Problem to solve: Each line of the data is to be output verbatim, with the images removed.

Data shown:
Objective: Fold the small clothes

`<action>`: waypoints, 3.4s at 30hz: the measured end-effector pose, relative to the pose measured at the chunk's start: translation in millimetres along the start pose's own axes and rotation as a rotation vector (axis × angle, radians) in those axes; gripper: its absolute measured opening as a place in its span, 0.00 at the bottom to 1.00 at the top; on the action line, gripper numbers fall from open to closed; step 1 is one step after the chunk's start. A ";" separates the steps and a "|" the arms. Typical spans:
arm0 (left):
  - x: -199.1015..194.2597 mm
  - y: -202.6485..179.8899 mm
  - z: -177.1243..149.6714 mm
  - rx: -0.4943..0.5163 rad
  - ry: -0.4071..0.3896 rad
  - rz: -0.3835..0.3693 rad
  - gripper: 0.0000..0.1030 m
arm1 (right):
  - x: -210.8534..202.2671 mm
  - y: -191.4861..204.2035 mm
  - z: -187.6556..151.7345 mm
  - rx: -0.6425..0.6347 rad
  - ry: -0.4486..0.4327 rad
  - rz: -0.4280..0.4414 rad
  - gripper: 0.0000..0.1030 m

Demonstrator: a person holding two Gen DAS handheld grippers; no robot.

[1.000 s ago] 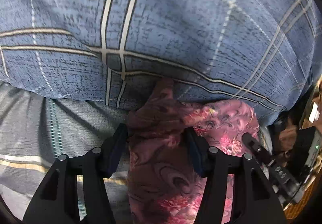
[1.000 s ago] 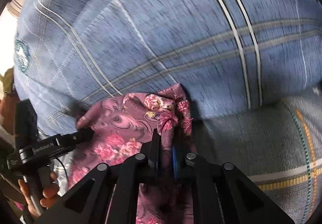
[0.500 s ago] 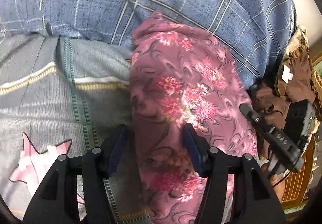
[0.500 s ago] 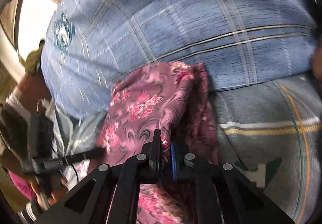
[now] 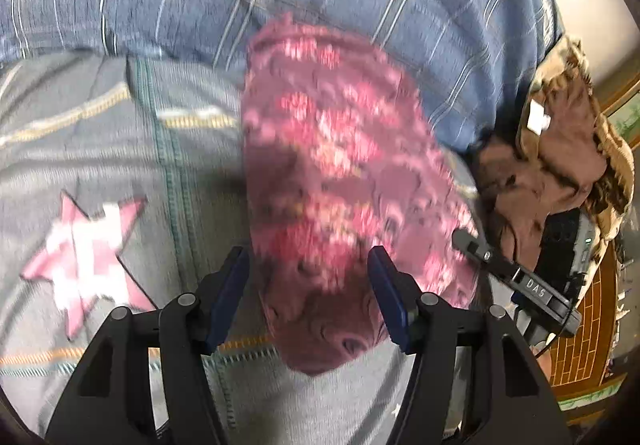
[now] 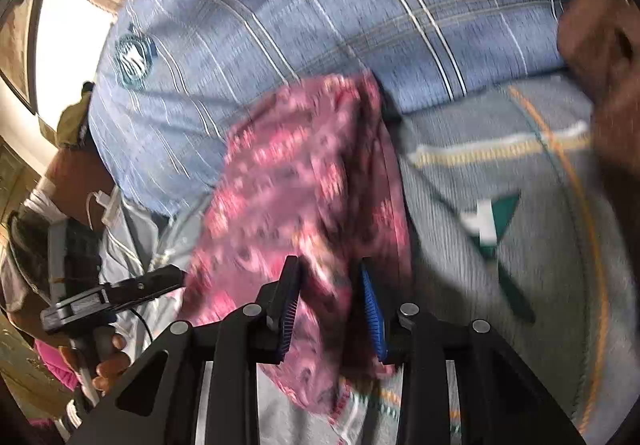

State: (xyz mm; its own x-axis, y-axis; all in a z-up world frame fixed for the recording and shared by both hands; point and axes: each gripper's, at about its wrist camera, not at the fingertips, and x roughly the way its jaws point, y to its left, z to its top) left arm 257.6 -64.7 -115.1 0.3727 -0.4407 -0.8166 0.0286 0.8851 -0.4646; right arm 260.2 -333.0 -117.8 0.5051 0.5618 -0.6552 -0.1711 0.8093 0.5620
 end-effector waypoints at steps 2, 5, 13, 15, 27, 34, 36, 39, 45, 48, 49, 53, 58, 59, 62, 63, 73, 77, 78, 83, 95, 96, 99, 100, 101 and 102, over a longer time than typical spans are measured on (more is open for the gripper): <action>6.8 -4.5 -6.5 0.001 0.025 0.019 0.59 | -10.9 11.9 -0.1 -0.057 -0.039 0.015 0.10; 11.9 -14.8 -12.2 0.048 0.020 0.074 0.59 | -34.0 26.7 11.5 -0.112 -0.097 0.072 0.10; -3.6 -11.3 -22.9 -0.015 0.016 -0.023 0.59 | -20.5 5.7 -19.0 -0.067 0.033 0.038 0.35; -1.8 -14.2 -23.3 0.006 0.017 0.004 0.59 | -20.1 3.8 -30.4 -0.073 0.028 0.039 0.34; 9.0 -6.4 -25.2 0.015 0.032 0.096 0.60 | -28.7 4.9 -8.7 -0.241 -0.016 -0.082 0.04; -4.8 -13.7 -41.3 0.109 0.048 0.094 0.59 | -35.9 -18.9 -22.8 -0.122 -0.021 -0.078 0.23; -24.6 -18.6 -36.6 0.109 -0.003 0.035 0.59 | -51.4 -12.8 -9.8 -0.085 -0.096 -0.055 0.25; -38.5 -27.1 -14.3 0.101 -0.081 0.017 0.59 | -63.4 12.2 10.0 -0.099 -0.215 -0.006 0.25; -12.9 -17.8 19.2 -0.009 -0.082 0.068 0.59 | -5.6 55.9 29.5 -0.233 -0.137 -0.046 0.21; -5.3 -17.4 18.9 0.023 -0.108 0.116 0.59 | 20.9 43.2 27.7 -0.226 -0.091 -0.116 0.17; -2.0 -16.9 16.3 0.042 -0.113 0.135 0.59 | 28.3 33.7 26.4 -0.212 -0.075 -0.140 0.15; 21.7 -2.8 7.0 0.056 -0.082 0.154 0.73 | 34.3 3.9 20.7 -0.154 -0.095 -0.113 0.08; 14.6 2.1 9.6 0.021 -0.080 0.104 0.73 | 30.2 4.6 24.4 -0.138 -0.070 -0.102 0.09; 11.1 3.1 11.1 0.014 -0.067 0.095 0.73 | 27.1 4.3 27.4 -0.118 -0.059 -0.084 0.10; -11.8 7.9 19.1 -0.025 -0.081 0.028 0.72 | 4.9 -3.6 38.8 -0.029 -0.112 0.003 0.21; -22.7 11.1 24.9 -0.041 -0.104 0.007 0.72 | -2.4 -9.7 42.5 0.006 -0.136 0.025 0.31; 3.2 52.9 64.4 -0.226 0.032 -0.143 0.72 | 27.5 -57.7 53.9 0.182 -0.011 0.092 0.51; 22.5 51.7 71.6 -0.235 0.070 -0.201 0.72 | 42.3 -57.0 58.1 0.173 0.044 0.148 0.60; 25.9 51.0 70.3 -0.237 0.082 -0.217 0.72 | 44.3 -54.8 59.8 0.171 0.051 0.181 0.64; 38.7 42.6 72.5 -0.205 0.081 -0.215 0.77 | 62.8 -37.8 66.6 0.086 0.106 0.183 0.72; 31.1 27.4 69.8 -0.177 0.023 -0.143 0.34 | 45.7 -19.2 61.6 -0.017 0.040 0.085 0.22; 25.5 24.7 68.9 -0.170 0.014 -0.146 0.31 | 44.0 -13.9 62.3 -0.033 0.042 0.076 0.22; 12.4 15.4 64.9 -0.129 -0.004 -0.116 0.31 | 39.7 -0.4 61.1 -0.044 0.044 0.054 0.21; 10.6 13.7 64.0 -0.116 -0.002 -0.097 0.31 | 42.5 -1.3 59.4 -0.008 0.057 0.039 0.23; 12.4 10.7 63.2 -0.099 0.008 -0.071 0.31 | 47.9 -3.2 58.2 0.026 0.079 0.029 0.26; 14.6 11.2 62.8 -0.092 0.017 -0.049 0.31 | 52.2 -5.9 56.9 0.053 0.091 0.026 0.28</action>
State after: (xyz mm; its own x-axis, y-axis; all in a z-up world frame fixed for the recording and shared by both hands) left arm 321.7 -51.9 -110.7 0.3572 -0.4862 -0.7975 -0.0390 0.8454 -0.5328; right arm 335.6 -318.2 -126.6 0.4217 0.5981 -0.6815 -0.1372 0.7850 0.6041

Exercise result:
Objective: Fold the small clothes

`<action>`: waypoints, 3.4s at 30hz: the measured end-effector pose, relative to the pose measured at the chunk's start: translation in millimetres along the start pose's own axes and rotation as a rotation vector (axis × angle, radians) in those axes; gripper: its absolute measured opening as a place in its span, 0.00 at the bottom to 1.00 at the top; on the action line, gripper numbers fall from open to closed; step 1 is one step after the chunk's start. A ";" separates the steps and a "|" the arms. Typical spans:
arm0 (left):
  - x: -199.1015..194.2597 mm
  - y: -202.6485..179.8899 mm
  - z: -177.1243..149.6714 mm
  - rx: -0.4943..0.5163 rad
  - ry: -0.4071..0.3896 rad
  - rz: -0.3835..0.3693 rad
  - gripper: 0.0000..0.1030 m
arm1 (right):
  - x: -210.8534..202.2671 mm
  - y: -191.4861..204.2035 mm
  - z: -187.6556..151.7345 mm
  - rx: -0.6425..0.6347 rad
  - ry: -0.4486..0.4327 rad
  - rz: -0.4280..0.4414 rad
  - gripper: 0.0000..0.1030 m

Demonstrator: a person holding two Gen DAS handheld grippers; no robot.

[1.000 s ago] 
[1.000 s ago] 
[0.500 s ago] 
[0.500 s ago] 
[now] 
[now] 

State: (xyz mm; its own x-axis, y-axis; all in a z-up world frame fixed for the recording and shared by both hands; point and axes: each gripper's, at about its wrist camera, not at the fingertips, and x roughly the way its jaws point, y to its left, z to its top) left arm 257.6 -64.7 -115.1 0.3727 -0.4407 -0.8166 0.0286 0.8851 -0.4646; right arm 260.2 -333.0 -117.8 0.5051 0.5618 -0.6552 -0.1711 0.8093 0.5620
 end-effector waypoints at steps 2, 5, 13, 15, 27, 34, 36, 39, 45, 48, 49, 53, 58, 59, 62, 63, 73, 77, 78, 83, 95, 96, 99, 100, 101 and 102, over a longer time than typical spans are measured on (more is open for the gripper): <action>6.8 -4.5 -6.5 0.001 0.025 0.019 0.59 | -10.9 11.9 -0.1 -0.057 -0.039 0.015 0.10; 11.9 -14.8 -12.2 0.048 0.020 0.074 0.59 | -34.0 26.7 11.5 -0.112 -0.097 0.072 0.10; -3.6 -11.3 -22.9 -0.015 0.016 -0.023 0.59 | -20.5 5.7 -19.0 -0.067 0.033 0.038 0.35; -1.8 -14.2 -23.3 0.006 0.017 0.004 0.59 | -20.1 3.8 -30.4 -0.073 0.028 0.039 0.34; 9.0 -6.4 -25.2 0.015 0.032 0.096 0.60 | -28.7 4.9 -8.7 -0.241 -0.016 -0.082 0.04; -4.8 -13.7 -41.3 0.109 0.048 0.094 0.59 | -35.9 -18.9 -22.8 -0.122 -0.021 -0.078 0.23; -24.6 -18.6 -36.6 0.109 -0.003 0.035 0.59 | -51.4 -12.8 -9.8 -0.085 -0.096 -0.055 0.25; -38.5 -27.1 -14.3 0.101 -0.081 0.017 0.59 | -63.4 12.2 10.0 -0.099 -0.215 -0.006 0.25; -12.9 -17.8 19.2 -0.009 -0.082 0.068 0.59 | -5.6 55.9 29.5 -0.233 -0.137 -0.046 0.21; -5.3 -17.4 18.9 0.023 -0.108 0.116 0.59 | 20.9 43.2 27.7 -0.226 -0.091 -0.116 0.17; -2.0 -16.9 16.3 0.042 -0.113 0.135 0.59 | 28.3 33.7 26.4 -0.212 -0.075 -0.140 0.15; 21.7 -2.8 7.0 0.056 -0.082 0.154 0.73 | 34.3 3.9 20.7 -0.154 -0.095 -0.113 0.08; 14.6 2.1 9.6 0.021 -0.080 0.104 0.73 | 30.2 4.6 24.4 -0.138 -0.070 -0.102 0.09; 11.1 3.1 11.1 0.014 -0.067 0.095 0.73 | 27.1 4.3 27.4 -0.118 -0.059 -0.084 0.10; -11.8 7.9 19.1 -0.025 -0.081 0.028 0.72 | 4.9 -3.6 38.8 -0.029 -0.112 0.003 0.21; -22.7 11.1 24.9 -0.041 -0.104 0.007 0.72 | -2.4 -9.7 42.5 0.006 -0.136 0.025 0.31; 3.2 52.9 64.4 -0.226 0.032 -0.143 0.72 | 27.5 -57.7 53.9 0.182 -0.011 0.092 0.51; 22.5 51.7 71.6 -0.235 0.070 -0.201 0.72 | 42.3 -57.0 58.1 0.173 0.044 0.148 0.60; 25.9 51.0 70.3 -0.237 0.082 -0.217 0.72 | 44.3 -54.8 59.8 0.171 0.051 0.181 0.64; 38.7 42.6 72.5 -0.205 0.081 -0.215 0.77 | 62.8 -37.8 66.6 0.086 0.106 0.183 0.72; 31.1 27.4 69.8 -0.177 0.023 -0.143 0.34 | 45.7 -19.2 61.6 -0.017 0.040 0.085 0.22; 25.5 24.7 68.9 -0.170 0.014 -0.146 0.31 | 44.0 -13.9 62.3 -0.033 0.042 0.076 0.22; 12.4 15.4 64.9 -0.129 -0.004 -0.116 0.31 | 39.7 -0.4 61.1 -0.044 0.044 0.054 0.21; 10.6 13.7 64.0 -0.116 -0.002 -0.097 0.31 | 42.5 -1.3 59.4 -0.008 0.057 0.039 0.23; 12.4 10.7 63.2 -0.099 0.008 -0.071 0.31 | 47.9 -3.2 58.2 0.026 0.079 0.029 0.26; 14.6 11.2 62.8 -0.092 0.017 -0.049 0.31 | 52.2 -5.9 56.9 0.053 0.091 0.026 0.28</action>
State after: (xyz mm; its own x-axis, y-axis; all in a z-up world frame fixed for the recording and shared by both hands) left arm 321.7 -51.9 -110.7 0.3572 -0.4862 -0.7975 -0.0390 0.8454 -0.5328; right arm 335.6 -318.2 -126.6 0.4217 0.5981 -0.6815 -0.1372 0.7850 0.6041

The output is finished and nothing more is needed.